Gummed paper tape, sometimes called water tape or kraft paper tape, has been seen sealing up shipping boxes for decades, but it isn’t something found in most homes anymore. It seems we favor clear packing tape for personal use now, but you do see this brown paper tape still used on many commercially shipped packages, often printed with a company’s logo. If you do happen to have it in your home like I do, or if you get a chance to purchase it at an art supply or shipping supply store, it makes for a fun medium to work with in collage or sculpture.

The advantage of using this paper tape is that it already has a dry adhesive attached to one side, so we simply need water to activate and then we can stick it to whatever surface we choose. It works best attached to cardboard or other paper products and each brand of gummed tape is a little bit different, so start out with a little bit of water and add more as needed. Experiment and see what works best for what you have.

I decided to use my gummed paper tape to make an abstract sculpture, and I think it turned out really well! Creating a sculpture using these materials was fairly simple and not too messy, which makes it a perfect activity for artists of all ages.

My goal for students who try this project is that they begin to notice and incorporate a sense of balance, flow, and rhythm to their sculptures but at the same time let the artwork be free and whimsical! I promise all of that can be true in the same piece.

The materials needed for this sculpture are:

Gummed paper tape (also called kraft paper tape or water tape)

Cardboard for the base

A small container of water


A small sponge

White glue (optional for securing stubborn pieces)

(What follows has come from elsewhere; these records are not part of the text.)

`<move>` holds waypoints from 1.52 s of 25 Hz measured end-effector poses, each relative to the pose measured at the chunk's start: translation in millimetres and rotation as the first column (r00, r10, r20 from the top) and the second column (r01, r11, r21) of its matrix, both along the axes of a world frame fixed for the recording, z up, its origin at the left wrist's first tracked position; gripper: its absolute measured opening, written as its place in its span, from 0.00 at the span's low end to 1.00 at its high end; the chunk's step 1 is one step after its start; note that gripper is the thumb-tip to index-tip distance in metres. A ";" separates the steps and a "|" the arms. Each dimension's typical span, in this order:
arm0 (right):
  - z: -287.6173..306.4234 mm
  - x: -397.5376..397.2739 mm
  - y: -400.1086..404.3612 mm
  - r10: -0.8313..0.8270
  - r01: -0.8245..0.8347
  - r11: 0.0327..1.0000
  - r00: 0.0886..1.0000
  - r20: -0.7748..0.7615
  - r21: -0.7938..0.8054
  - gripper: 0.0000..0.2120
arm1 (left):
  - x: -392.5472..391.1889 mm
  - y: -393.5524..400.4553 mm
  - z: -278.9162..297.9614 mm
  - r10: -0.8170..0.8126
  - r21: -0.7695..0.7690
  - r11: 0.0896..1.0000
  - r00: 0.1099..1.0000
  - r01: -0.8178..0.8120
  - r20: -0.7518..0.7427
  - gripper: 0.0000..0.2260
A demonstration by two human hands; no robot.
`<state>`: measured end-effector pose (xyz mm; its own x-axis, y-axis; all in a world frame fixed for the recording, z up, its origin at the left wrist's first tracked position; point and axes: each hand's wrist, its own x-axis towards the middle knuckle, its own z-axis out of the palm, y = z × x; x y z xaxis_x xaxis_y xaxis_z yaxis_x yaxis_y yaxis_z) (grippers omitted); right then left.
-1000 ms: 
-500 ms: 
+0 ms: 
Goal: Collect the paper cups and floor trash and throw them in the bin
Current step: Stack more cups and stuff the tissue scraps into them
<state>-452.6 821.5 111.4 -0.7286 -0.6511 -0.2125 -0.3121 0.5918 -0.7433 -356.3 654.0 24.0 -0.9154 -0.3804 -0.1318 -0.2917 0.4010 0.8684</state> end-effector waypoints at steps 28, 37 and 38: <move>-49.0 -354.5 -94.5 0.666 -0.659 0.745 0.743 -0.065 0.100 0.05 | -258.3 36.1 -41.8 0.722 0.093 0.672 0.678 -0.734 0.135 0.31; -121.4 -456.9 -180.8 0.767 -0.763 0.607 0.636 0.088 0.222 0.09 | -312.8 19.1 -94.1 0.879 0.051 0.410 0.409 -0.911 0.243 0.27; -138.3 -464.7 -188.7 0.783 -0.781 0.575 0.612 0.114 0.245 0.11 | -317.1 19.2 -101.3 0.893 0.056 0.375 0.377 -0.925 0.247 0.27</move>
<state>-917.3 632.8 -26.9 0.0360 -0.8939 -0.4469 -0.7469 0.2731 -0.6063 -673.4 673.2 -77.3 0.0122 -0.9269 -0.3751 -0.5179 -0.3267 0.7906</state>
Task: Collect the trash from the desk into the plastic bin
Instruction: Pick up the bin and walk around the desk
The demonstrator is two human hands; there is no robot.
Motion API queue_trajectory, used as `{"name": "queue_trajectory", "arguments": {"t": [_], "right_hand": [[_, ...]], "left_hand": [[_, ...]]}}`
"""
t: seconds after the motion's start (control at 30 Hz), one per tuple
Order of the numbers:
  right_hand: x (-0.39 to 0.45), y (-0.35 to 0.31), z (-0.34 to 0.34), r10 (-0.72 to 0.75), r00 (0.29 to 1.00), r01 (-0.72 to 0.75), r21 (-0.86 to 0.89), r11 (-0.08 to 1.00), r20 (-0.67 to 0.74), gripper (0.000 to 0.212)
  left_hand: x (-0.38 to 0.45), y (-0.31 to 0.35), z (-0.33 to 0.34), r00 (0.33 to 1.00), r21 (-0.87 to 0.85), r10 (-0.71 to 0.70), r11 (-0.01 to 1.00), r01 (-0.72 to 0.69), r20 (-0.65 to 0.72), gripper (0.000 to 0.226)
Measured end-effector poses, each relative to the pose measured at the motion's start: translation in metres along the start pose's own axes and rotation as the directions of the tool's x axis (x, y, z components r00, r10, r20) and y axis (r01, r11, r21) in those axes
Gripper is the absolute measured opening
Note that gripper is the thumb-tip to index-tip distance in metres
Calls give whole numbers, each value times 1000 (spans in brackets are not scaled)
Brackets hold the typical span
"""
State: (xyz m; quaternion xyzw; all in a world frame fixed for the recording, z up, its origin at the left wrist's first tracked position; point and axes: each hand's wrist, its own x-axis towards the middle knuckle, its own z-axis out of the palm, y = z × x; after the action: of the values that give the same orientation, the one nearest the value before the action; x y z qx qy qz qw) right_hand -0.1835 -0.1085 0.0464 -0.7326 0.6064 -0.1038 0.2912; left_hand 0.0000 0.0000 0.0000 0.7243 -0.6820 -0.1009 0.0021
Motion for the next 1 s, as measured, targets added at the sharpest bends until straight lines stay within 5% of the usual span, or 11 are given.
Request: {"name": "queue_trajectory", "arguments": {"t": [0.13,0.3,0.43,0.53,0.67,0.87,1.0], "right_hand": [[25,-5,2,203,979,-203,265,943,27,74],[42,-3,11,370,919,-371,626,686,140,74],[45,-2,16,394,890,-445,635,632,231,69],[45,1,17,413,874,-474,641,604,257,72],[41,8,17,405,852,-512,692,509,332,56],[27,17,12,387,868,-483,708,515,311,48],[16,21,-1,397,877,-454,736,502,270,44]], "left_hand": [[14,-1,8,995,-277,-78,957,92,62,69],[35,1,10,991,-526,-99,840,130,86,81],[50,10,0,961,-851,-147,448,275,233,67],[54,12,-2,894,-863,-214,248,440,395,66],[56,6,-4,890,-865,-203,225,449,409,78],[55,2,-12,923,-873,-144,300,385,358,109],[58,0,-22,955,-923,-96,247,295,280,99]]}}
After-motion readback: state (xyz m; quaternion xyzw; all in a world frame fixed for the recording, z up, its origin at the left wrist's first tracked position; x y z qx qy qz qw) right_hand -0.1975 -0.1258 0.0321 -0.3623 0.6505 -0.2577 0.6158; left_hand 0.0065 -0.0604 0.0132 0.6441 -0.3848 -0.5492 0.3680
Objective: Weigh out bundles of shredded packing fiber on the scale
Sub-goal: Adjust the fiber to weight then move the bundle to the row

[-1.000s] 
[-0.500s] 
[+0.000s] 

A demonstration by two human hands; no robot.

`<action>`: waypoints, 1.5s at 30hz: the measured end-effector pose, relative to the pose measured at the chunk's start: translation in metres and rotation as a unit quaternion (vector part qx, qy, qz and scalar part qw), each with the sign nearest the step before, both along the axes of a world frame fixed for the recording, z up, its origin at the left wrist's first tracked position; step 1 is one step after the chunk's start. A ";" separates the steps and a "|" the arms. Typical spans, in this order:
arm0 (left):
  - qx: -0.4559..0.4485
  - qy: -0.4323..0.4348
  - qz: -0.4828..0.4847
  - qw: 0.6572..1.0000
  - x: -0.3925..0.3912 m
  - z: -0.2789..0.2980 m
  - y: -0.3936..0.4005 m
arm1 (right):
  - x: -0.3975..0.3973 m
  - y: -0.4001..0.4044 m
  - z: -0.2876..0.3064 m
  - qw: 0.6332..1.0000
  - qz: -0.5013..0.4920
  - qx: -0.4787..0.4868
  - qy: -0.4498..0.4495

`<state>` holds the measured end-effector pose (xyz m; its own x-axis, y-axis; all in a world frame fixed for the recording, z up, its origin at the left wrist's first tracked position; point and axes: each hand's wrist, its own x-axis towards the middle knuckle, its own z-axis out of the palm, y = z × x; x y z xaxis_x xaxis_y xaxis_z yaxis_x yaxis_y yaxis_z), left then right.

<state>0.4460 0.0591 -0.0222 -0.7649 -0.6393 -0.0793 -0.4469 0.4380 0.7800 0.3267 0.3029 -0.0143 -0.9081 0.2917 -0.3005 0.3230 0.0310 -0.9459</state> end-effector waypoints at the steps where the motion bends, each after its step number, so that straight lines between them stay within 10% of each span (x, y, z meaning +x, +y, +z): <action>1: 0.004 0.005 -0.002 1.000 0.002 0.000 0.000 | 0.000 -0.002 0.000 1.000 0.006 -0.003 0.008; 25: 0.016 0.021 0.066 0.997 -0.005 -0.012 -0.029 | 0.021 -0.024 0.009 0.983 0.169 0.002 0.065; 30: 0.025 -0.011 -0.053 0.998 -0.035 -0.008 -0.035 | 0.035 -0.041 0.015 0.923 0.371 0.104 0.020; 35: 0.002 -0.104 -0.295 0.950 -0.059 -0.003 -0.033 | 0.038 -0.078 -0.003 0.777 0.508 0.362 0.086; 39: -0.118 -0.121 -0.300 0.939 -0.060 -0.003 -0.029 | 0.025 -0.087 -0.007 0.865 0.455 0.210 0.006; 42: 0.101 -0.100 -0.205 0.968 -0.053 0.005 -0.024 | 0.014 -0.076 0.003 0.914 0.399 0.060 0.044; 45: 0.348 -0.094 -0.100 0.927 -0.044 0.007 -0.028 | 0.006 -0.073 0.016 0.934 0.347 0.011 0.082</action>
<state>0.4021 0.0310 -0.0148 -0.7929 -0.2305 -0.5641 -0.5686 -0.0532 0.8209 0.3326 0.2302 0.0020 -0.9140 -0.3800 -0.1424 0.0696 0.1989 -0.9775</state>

How to make an Abstract Paper Tape Sculpture: 

  1. Determine what side of the tape is the gummed side, it’s usually a little shiny. You’ll need to use some critical thinking skills to make sure the side of the tape that lands on your base is the side that will stick to it.
  2. Cut sections of tape. I chose to make my tape sections approximately the same length but cut some strips in half to add variation in the widths, which adds interest. You can choose to add variation in length, width, and even pattern if you want to draw on some sections.
  3. Make some folds or twists in your first section of tape. There is a natural movement to the tape that needs to be honored and will help guide your creative process. Don’t fight with the tape, work with it.
  4. When you’re happy with your section, make a small foot on each side of the tape (gummed side down!) and get ready to adhere it to your cardboard base.
  5. Dip your sponge in the water and squeeze some out, you want to make sure the sponge is wet but not dripping. Use the wet sponge to dampen the adhesive on your tape section’s first foot then press the foot down onto the cardboard. Start with less water and add more if necessary. Hold for a few seconds to make sure it’s stuck, then repeat on the other foot. If you need to, you can use a touch of white glue to reinforce your tape’s bond to the cardboard.
  6. Take a new section of tape and again make folds or twists. Weave this section around or under the previous section(s) that have already been adhered to the cardboard. Make a foot on either end of the tape, adhesive side down, and adhere using the wet sponge technique.
  7. Keep folding, twisting, and weaving sections of tape throughout your sculpture, then adhering them down, until you’re happy with how the completed piece looks.
  8. Share your finished artwork with your friends, family, and hopefully with me too on Instagram or Facebook

I created some abstract pieces, but you can try to sculpt whatever subject you’d like: insects, flowers, animals, buildings. The possibilities are as endless as your imagination. Have fun with this and don’t forget to teach someone else!